Suppose I have several 200mb+ files that I want to grep through. How would I do this in Haskell?
Here's my initial program:
import Data.List
import Control.Monad
import System.IO
import System.Environment
main = do
filename <- liftM head getArgs
contents <- liftM lines $ readFile filename
putStrLn . unlines . filter (isPrefixOf "import") $ contents
This reads the whole file into memory before parsing through it. Then I went with this:
import Data.List
import Control.Monad
import System.IO
import System.Environment
main = do
filename <- liftM head getArgs
file <- (openFile filename ReadMode)
contents <- liftM lines $ hGetContents file
putStrLn . unlines . filter (isPrefixOf "import") $ contents
I thought since hGetContents
is lazy, it will avoid reading the whole file into memory. But running both scripts under valgrind
showed similar memory usage for both. So either my script is wrong, or valgrind
is wrong. I compile the scripts using
ghc --make test.hs -prof
What am I missing? Bonus question: I see a lot of mentions on SO of how Lazy IO in Haskell is actually a bad thing. How / why would I use strict IO?
Update:
So it looks like I was wrong in my reading of valgrind. Using +RTS -s
, here's what I get:
7,807,461,968 bytes allocated in the heap
1,563,351,416 bytes copied during GC
101,888 bytes maximum residency (1150 sample(s))
45,576 bytes maximum slop
2 MB total memory in use (0 MB lost due to fragmentation)

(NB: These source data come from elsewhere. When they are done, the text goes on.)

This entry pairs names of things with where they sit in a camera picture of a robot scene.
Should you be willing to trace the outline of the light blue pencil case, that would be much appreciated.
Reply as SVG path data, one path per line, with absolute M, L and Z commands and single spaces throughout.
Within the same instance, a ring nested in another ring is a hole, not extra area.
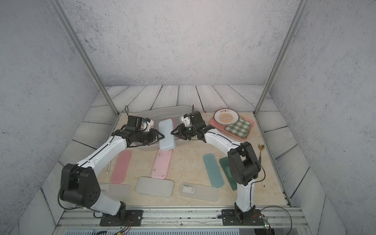
M 159 122 L 158 128 L 159 132 L 164 135 L 164 138 L 159 141 L 160 150 L 167 151 L 175 148 L 175 137 L 171 134 L 174 130 L 172 119 L 169 118 Z

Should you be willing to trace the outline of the pale pink pencil case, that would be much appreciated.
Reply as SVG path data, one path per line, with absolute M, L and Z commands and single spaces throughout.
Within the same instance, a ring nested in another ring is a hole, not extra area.
M 165 150 L 165 151 L 162 151 L 161 149 L 158 150 L 155 163 L 153 166 L 153 170 L 151 173 L 151 178 L 166 179 L 171 157 L 172 157 L 171 149 Z

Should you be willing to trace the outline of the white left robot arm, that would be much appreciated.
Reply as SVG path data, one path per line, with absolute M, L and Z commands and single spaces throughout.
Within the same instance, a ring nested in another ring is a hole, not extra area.
M 65 201 L 104 215 L 124 220 L 126 204 L 102 194 L 97 179 L 100 172 L 112 159 L 133 143 L 148 146 L 165 136 L 152 128 L 149 131 L 116 130 L 107 142 L 84 160 L 67 164 L 61 173 L 58 202 Z

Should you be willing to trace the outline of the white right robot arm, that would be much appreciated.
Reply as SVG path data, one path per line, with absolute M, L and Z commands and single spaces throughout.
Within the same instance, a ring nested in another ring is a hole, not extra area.
M 254 203 L 255 183 L 261 171 L 261 163 L 249 142 L 236 142 L 204 122 L 191 126 L 180 124 L 171 135 L 182 140 L 201 140 L 227 154 L 230 173 L 237 183 L 235 217 L 241 223 L 256 216 Z

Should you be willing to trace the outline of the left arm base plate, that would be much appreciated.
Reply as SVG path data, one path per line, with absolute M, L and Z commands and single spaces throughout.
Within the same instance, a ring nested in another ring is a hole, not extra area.
M 101 227 L 140 227 L 143 210 L 122 210 L 117 215 L 104 214 L 99 225 Z

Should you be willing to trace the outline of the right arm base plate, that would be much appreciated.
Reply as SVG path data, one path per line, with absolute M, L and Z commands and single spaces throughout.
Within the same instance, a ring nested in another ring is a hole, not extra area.
M 217 218 L 224 226 L 264 226 L 261 211 L 254 209 L 242 212 L 235 209 L 223 209 Z

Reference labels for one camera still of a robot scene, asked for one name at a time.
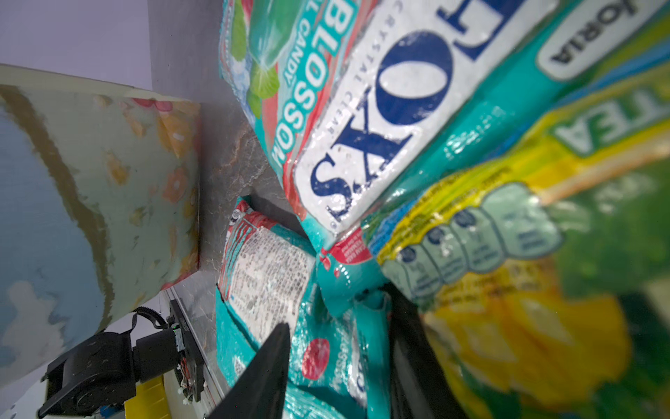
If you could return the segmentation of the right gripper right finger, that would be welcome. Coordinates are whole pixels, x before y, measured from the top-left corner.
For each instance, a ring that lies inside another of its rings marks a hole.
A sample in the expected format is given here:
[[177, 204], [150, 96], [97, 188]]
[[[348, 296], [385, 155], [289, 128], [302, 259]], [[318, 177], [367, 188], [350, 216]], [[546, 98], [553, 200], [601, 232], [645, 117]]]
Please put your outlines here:
[[389, 286], [392, 418], [465, 418], [427, 341], [416, 306]]

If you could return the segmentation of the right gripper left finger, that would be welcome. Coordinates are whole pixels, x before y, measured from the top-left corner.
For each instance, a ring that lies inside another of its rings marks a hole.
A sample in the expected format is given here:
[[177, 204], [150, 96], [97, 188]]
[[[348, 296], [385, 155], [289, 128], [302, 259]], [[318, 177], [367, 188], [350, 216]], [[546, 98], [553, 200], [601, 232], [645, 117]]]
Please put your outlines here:
[[282, 418], [290, 352], [289, 325], [280, 323], [208, 418]]

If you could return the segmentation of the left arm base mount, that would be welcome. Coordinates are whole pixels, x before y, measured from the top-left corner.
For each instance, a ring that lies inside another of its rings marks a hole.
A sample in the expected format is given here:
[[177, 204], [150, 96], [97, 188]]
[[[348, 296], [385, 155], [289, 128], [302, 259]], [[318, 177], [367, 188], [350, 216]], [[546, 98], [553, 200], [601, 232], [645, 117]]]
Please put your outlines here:
[[169, 300], [169, 310], [170, 315], [167, 320], [176, 336], [179, 354], [177, 369], [181, 376], [179, 383], [183, 388], [185, 398], [192, 403], [199, 403], [202, 401], [202, 392], [205, 387], [205, 360], [179, 301]]

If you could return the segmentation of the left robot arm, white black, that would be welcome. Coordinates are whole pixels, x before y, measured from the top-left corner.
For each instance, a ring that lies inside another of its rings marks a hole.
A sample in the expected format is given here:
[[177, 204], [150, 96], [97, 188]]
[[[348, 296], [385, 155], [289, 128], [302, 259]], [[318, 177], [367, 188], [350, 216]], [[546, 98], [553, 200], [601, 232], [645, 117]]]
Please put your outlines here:
[[180, 366], [180, 327], [148, 307], [135, 309], [132, 316], [129, 330], [96, 333], [48, 365], [37, 417], [89, 417], [134, 398], [139, 383]]

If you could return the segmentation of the teal white candy bag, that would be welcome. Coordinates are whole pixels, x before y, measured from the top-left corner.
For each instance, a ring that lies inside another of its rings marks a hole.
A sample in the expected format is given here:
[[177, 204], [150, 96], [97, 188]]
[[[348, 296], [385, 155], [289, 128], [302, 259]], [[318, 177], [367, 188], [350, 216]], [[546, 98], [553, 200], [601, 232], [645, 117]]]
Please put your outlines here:
[[217, 364], [234, 385], [279, 324], [290, 329], [284, 418], [389, 418], [388, 326], [381, 291], [332, 316], [309, 241], [239, 197], [230, 217], [216, 297]]

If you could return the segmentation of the paper bag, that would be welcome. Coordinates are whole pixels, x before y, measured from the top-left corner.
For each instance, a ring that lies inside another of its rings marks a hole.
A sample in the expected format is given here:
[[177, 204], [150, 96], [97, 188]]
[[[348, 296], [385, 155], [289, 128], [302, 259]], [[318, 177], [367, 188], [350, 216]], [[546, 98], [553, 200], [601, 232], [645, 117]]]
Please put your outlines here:
[[201, 107], [1, 68], [1, 382], [10, 385], [199, 265]]

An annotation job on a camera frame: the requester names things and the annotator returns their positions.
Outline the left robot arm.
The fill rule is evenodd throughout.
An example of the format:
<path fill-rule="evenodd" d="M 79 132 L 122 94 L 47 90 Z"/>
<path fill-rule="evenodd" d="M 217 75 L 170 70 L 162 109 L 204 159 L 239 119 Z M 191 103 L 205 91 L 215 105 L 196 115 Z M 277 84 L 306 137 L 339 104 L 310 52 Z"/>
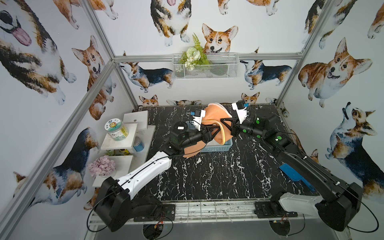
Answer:
<path fill-rule="evenodd" d="M 150 218 L 157 220 L 163 215 L 163 204 L 153 196 L 136 199 L 137 193 L 156 176 L 168 170 L 172 159 L 184 156 L 185 149 L 198 142 L 211 142 L 217 134 L 223 134 L 218 124 L 200 125 L 199 130 L 189 130 L 185 122 L 177 122 L 167 142 L 143 165 L 131 173 L 113 179 L 105 179 L 99 189 L 93 211 L 111 232 L 119 230 L 128 220 Z"/>

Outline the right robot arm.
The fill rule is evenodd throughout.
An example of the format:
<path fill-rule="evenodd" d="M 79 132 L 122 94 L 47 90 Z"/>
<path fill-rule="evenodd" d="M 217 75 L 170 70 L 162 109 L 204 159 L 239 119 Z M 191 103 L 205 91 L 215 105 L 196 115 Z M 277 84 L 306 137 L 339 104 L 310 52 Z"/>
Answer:
<path fill-rule="evenodd" d="M 315 203 L 314 213 L 333 230 L 342 232 L 361 208 L 363 189 L 357 183 L 346 181 L 331 174 L 300 150 L 289 134 L 279 131 L 275 124 L 279 117 L 254 116 L 252 121 L 239 118 L 222 118 L 221 122 L 233 136 L 248 134 L 274 158 L 283 161 L 298 172 L 315 188 L 321 200 Z"/>

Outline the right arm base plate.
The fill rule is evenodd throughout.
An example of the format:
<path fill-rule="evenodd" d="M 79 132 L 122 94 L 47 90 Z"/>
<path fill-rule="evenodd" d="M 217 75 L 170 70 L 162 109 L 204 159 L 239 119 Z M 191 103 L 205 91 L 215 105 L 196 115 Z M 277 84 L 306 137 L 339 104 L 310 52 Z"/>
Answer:
<path fill-rule="evenodd" d="M 254 213 L 259 219 L 267 218 L 295 218 L 298 217 L 296 212 L 287 212 L 285 211 L 279 203 L 271 201 L 255 202 Z"/>

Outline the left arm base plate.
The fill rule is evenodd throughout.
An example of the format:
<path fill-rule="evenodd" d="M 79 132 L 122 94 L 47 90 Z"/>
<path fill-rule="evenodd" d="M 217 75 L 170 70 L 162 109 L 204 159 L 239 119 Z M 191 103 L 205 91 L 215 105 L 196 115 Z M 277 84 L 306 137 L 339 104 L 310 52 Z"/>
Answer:
<path fill-rule="evenodd" d="M 162 206 L 156 206 L 154 210 L 151 210 L 148 214 L 135 217 L 134 222 L 154 222 L 160 220 L 175 220 L 176 205 L 164 204 Z"/>

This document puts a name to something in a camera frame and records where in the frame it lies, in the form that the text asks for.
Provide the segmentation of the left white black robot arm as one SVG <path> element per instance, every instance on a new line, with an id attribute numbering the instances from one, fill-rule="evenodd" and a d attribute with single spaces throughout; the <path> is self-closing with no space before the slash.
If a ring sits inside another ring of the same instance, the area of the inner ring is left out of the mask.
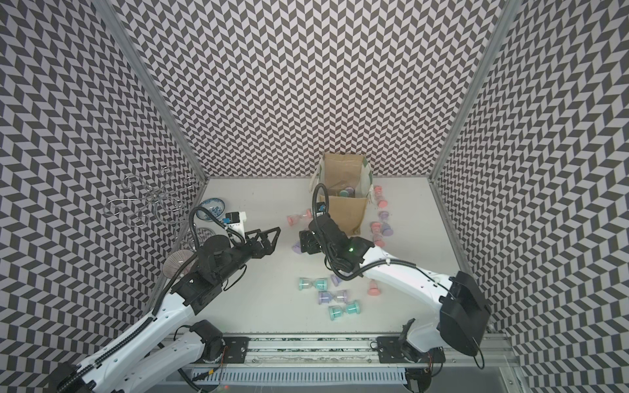
<path id="1" fill-rule="evenodd" d="M 210 237 L 176 271 L 152 311 L 77 365 L 63 363 L 46 379 L 47 392 L 145 392 L 196 360 L 224 353 L 222 332 L 206 320 L 162 347 L 222 293 L 225 281 L 251 259 L 275 252 L 279 227 L 249 231 L 234 246 L 224 235 Z"/>

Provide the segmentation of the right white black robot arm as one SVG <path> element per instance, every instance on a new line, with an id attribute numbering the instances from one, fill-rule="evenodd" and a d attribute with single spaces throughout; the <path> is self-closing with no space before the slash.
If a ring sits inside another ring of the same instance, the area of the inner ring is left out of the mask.
<path id="1" fill-rule="evenodd" d="M 424 315 L 410 319 L 402 329 L 401 345 L 411 348 L 407 357 L 444 346 L 471 357 L 481 355 L 491 310 L 472 275 L 460 271 L 449 276 L 420 268 L 366 238 L 348 237 L 328 214 L 314 217 L 300 232 L 300 243 L 309 254 L 322 253 L 338 279 L 373 279 L 424 306 Z"/>

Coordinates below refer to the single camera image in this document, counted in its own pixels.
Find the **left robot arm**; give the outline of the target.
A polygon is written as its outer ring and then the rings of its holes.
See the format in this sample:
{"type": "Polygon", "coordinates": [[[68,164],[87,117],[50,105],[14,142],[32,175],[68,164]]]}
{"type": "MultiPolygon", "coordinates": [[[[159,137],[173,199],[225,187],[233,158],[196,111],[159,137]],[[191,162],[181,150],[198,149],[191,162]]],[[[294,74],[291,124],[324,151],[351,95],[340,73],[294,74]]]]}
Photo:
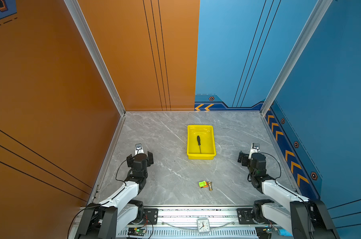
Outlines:
{"type": "Polygon", "coordinates": [[[154,164],[153,154],[139,149],[125,161],[130,171],[122,186],[100,203],[90,203],[80,210],[76,239],[114,239],[129,223],[143,220],[143,202],[134,198],[146,185],[147,168],[154,164]]]}

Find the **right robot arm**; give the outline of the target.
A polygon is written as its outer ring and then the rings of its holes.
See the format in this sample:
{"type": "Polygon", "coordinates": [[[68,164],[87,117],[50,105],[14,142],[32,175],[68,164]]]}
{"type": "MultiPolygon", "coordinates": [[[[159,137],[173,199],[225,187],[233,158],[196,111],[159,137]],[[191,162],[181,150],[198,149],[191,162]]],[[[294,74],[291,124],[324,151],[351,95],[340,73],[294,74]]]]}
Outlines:
{"type": "Polygon", "coordinates": [[[276,223],[295,239],[339,239],[340,236],[324,202],[293,192],[267,174],[266,153],[239,152],[238,162],[248,168],[247,181],[269,199],[253,204],[253,220],[276,223]]]}

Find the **black handled screwdriver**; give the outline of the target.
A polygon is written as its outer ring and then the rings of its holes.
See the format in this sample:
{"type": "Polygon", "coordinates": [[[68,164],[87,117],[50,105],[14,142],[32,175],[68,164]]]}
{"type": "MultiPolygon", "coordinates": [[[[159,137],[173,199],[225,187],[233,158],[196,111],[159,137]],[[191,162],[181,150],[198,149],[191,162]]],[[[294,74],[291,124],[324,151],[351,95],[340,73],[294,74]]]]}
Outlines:
{"type": "Polygon", "coordinates": [[[197,135],[197,143],[198,143],[198,147],[199,147],[199,153],[201,154],[201,138],[199,135],[197,135]]]}

Generation 0: 13739 collections, 0 parallel, 2.91s, 2.95s elapsed
Generation 1: 1150 collections, 0 parallel, 0.18s, 0.18s elapsed
INIT time 0.00s ( 0.00s elapsed)
MUT time 2.07s ( 2.28s elapsed)
GC time 3.09s ( 3.13s elapsed)
EXIT time 0.00s ( 0.00s elapsed)
Total time 5.16s ( 5.41s elapsed)
The important line is 101,888 bytes maximum residency
, which says that at any given point my script was using 101 kb of memory at most. The file I was grepping through was 44 mb. So I think the verdict is: readFile
and hGetContents
are both lazy.
Follow-up question:
Why do I see 7gb of memory allocated on the heap? That seems really high for a script that's reading in a 44 mb file.
Update to follow-up question
Looks like a few gb of memory allocated on the heap is not atypical for Haskell, so no cause for concern. Using ByteString
s instead of String
s takes the memory usage down a lot:
81,617,024 bytes allocated in the heap
35,072 bytes copied during GC
78,832 bytes maximum residency (1 sample(s))
26,960 bytes maximum slop
2 MB total memory in use (0 MB lost due to fragmentation)